» RECORDS SHOWN
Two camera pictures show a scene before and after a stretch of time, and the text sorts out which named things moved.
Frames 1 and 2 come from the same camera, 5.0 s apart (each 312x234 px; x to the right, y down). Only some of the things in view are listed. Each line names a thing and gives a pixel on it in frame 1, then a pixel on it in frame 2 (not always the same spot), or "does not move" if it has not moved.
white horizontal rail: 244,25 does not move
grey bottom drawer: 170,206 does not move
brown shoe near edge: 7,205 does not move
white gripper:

» TASK OBJECTIVE
Show every line in the entries where the string "white" occurs.

» RESPONSE BELOW
white horizontal rail: 244,25 does not move
white gripper:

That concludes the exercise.